PROMPT | Exactly as given, reproduce the records in full.

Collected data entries

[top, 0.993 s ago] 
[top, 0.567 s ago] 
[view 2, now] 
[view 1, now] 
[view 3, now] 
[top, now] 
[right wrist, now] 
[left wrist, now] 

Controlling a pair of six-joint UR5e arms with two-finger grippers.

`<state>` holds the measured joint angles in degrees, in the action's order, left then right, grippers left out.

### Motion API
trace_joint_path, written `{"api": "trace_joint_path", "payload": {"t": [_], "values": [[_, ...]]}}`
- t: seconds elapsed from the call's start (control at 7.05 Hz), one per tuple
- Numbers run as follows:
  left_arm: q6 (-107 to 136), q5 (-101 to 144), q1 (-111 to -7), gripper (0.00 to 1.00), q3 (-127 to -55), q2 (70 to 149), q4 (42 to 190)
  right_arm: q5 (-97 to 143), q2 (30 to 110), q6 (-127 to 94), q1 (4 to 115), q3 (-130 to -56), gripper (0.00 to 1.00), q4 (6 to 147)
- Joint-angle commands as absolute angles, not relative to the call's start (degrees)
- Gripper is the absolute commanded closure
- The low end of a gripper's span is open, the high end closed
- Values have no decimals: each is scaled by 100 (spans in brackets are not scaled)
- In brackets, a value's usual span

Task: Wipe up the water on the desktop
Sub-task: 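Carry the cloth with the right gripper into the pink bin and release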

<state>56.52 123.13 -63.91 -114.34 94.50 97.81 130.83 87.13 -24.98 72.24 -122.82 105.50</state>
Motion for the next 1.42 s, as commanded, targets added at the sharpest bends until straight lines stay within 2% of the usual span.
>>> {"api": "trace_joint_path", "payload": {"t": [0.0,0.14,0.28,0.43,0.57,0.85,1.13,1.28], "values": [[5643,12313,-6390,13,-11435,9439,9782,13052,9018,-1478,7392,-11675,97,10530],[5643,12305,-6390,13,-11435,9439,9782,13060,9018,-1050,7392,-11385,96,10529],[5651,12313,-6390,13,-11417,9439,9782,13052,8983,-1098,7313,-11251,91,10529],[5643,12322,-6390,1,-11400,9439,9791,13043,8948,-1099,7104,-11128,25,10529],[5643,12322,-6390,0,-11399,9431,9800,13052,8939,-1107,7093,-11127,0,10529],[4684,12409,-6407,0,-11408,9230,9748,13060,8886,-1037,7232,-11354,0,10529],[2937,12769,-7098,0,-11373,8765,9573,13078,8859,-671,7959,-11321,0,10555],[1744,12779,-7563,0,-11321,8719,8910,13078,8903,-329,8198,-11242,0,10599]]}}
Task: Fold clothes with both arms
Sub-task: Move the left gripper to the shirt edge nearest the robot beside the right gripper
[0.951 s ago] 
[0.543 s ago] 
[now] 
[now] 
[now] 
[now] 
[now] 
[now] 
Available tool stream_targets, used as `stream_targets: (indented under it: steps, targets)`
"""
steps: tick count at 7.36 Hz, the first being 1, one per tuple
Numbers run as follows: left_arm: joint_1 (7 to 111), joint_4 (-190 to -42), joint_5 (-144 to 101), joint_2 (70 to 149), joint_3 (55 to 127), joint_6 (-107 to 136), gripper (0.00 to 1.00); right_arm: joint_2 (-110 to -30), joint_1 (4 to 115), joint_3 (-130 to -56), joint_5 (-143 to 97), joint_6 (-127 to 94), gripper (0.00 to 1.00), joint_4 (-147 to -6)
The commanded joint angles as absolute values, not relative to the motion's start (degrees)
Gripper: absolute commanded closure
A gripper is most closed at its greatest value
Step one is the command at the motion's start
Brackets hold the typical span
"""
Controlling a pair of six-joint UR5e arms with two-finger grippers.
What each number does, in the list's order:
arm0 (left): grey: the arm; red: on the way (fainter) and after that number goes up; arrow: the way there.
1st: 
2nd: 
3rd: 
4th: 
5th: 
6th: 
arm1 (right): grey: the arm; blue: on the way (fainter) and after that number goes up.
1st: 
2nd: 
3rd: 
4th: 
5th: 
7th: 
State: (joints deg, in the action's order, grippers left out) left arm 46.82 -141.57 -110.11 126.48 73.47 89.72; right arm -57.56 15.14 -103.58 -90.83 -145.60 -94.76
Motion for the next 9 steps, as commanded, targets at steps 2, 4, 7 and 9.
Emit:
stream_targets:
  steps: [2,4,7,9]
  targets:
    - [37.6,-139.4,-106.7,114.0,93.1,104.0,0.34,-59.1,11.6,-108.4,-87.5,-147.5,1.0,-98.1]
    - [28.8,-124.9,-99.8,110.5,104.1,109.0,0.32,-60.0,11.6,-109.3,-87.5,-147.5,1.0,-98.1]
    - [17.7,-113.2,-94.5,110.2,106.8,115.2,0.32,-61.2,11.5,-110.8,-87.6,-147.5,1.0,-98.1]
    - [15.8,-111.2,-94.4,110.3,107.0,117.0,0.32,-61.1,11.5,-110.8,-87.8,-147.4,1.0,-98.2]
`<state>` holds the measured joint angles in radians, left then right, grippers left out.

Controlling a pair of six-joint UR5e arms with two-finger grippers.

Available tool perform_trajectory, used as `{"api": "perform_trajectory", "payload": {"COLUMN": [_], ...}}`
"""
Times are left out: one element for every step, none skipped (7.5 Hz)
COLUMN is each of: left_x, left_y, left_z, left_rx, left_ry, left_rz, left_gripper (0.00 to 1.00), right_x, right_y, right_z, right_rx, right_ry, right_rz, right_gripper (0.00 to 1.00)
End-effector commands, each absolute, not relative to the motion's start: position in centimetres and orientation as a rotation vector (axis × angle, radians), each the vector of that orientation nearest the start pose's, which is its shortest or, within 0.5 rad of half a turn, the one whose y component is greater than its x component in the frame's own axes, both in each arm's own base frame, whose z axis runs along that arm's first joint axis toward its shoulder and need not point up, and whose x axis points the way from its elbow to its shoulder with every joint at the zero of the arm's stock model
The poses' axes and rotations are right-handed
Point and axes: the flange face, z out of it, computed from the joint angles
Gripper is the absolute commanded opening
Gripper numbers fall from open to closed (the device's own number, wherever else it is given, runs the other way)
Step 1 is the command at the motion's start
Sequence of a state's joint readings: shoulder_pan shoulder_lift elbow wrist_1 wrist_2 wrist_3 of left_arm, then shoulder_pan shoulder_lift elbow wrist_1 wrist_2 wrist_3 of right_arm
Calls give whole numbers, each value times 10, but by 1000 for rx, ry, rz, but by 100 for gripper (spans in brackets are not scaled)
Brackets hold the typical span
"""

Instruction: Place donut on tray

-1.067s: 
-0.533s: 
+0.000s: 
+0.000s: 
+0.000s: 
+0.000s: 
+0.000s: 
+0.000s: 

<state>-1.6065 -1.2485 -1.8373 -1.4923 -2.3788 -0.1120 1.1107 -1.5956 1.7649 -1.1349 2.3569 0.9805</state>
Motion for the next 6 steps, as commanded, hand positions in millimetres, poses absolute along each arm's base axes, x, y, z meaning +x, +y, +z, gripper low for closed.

RESULT OF THE EXERCISE |
[top, 0.993 s ago] 
[top, 0.567 s ago] 
[view 2, now] 
[view 1, now] 
[view 3, now] 
[top, now] 
[right wrist, now] 
[left wrist, now] 

Controlling a pair of six-joint UR5e arms with two-finger grippers.

`<state>` holds the measured joint angles in degrees, in the action's order, left then right, grippers left out.

### Motion API
trace_joint_path, written `{"api": "trace_joint_path", "payload": {"t": [_], "values": [[_, ...]]}}`
- t: seconds elapsed from the call's start (control at 7.05 Hz), one per tuple
- Numbers run as follows:
  left_arm: q6 (-107 to 136), q5 (-101 to 144), q1 (-111 to -7), gripper (0.00 to 1.00), q3 (-127 to -55), q2 (70 to 149), q4 (42 to 190)
  right_arm: q5 (-97 to 143), q2 (30 to 110), q6 (-127 to 94), q1 (4 to 115), q3 (-130 to -56), gripper (0.00 to 1.00), q4 (6 to 147)
- Joint-angle commands as absolute angles, not relative to the call's start (degrees)
- Gripper is the absolute commanded closure
- The low end of a gripper's span is open, the high end closed
- Values have no decimals: each is scaled by 100 (spans in brackets are not scaled)
- In brackets, a value's usual span

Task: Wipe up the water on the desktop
Sub-task: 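Carry the cloth with the right gripper into the pink bin and release
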
<state>56.52 123.13 -63.91 -114.34 94.50 97.81 130.83 87.13 -24.98 72.24 -122.82 105.50</state>
Motion for the next 1.42 s, as commanded, targets added at the sharpest bends until straight lines stay within 2% of the usual span.
>>> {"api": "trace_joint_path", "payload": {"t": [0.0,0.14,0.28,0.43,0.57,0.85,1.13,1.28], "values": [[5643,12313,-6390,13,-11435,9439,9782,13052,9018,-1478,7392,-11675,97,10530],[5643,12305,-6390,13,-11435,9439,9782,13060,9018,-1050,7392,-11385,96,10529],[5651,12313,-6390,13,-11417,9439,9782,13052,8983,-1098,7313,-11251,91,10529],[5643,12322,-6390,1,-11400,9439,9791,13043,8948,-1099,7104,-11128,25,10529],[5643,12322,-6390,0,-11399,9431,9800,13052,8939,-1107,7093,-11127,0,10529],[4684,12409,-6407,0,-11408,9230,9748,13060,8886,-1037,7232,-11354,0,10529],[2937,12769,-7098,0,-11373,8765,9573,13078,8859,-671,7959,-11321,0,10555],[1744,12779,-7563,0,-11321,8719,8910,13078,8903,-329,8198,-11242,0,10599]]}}
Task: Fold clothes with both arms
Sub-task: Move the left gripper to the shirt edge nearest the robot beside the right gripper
[0.951 s ago] 
[0.543 s ago] 
[now] 
[now] 
[now] 
[now] 
[now] 
[now] 
Available tool stream_targets, used as `stream_targets: (indented under it: steps, targets)`
"""
steps: tick count at 7.36 Hz, the first being 1, one per tuple
Numbers run as follows: left_arm: joint_1 (7 to 111), joint_4 (-190 to -42), joint_5 (-144 to 101), joint_2 (70 to 149), joint_3 (55 to 127), joint_6 (-107 to 136), gripper (0.00 to 1.00); right_arm: joint_2 (-110 to -30), joint_1 (4 to 115), joint_3 (-130 to -56), joint_5 (-143 to 97), joint_6 (-127 to 94), gripper (0.00 to 1.00), joint_4 (-147 to -6)
The commanded joint angles as absolute values, not relative to the motion's start (degrees)
Gripper: absolute commanded closure
A gripper is most closed at its greatest value
Step one is the command at the motion's start
Brackets hold the typical span
"""
Controlling a pair of six-joint UR5e arms with two-finger grippers.
What each number does, in the list's order:
arm0 (left): grey: the arm; red: on the way (fainter) and after that number goes up; arrow: the way there.
1st: 
2nd: 
3rd: 
4th: 
5th: 
6th: 
arm1 (right): grey: the arm; blue: on the way (fainter) and after that number goes up.
1st: 
2nd: 
3rd: 
4th: 
5th: 
7th: 
State: (joints deg, in the action's order, grippers left out) left arm 46.82 -141.57 -110.11 126.48 73.47 89.72; right arm -57.56 15.14 -103.58 -90.83 -145.60 -94.76
Motion for the next 9 steps, as commanded, targets at steps 2, 4, 7 and 9.
Emit:
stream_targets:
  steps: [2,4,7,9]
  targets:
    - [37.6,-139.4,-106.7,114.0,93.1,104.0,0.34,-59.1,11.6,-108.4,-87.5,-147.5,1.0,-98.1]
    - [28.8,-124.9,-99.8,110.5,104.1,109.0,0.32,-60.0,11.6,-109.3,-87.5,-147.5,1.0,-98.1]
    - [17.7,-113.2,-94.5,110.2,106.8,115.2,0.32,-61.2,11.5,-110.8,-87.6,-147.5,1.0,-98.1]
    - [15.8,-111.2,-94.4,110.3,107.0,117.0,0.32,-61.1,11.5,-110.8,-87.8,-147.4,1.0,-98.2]
`<state>` holds the measured joint angles in radians, left then right, grippers left out.

Controlling a pair of six-joint UR5e arms with two-finger grippers.

Available tool perform_trajectory, used as `{"api": "perform_trajectory", "payload": {"COLUMN": [_], ...}}`
"""
Times are left out: one element for every step, none skipped (7.5 Hz)
COLUMN is each of: left_x, left_y, left_z, left_rx, left_ry, left_rz, left_gripper (0.00 to 1.00), right_x, right_y, right_z, right_rx, right_ry, right_rz, right_gripper (0.00 to 1.00)
End-effector commands, each absolute, not relative to the motion's start: position in centimetres and orientation as a rotation vector (axis × angle, radians), each the vector of that orientation nearest the start pose's, which is its shortest or, within 0.5 rad of half a turn, the one whose y component is greater than its x component in the frame's own axes, both in each arm's own base frame, whose z axis runs along that arm's first joint axis toward its shoulder and need not point up, and whose x axis points the way from its elbow to its shoulder with every joint at the zero of the arm's stock model
The poses' axes and rotations are right-handed
Point and axes: the flange face, z out of it, computed from the joint angles
Gripper is the absolute commanded opening
Gripper numbers fall from open to closed (the device's own number, wherever else it is given, runs the other way)
Step 1 is the command at the motion's start
Sequence of a state's joint readings: shoulder_pan shoulder_lift elbow wrist_1 wrist_2 wrist_3 of left_arm, then shoulder_pan shoulder_lift elbow wrist_1 wrist_2 wrist_3 of right_arm
Calls give whole numbers, each value times 10, but by 1000 for rx, ry, rz, but by 100 for gripper (spans in brackets are not scaled)
Brackets hold the typical span
"""

Instruction: Place donut on tray

-1.067s: 
-0.533s: 
+0.000s: 
+0.000s: 
+0.000s: 
+0.000s: 
+0.000s: 
+0.000s: 

<state>-1.6065 -1.2485 -1.8373 -1.4923 -2.3788 -0.1120 1.1107 -1.5956 1.7649 -1.1349 2.3569 0.9805</state>
Motion for the next 6 steps, as commanded, hand positions in millimetres, poses absolute along each arm's base axes, x, y, z meaning +x, +y, +z, gripper low for closed.

Nothing else is part of this exercise.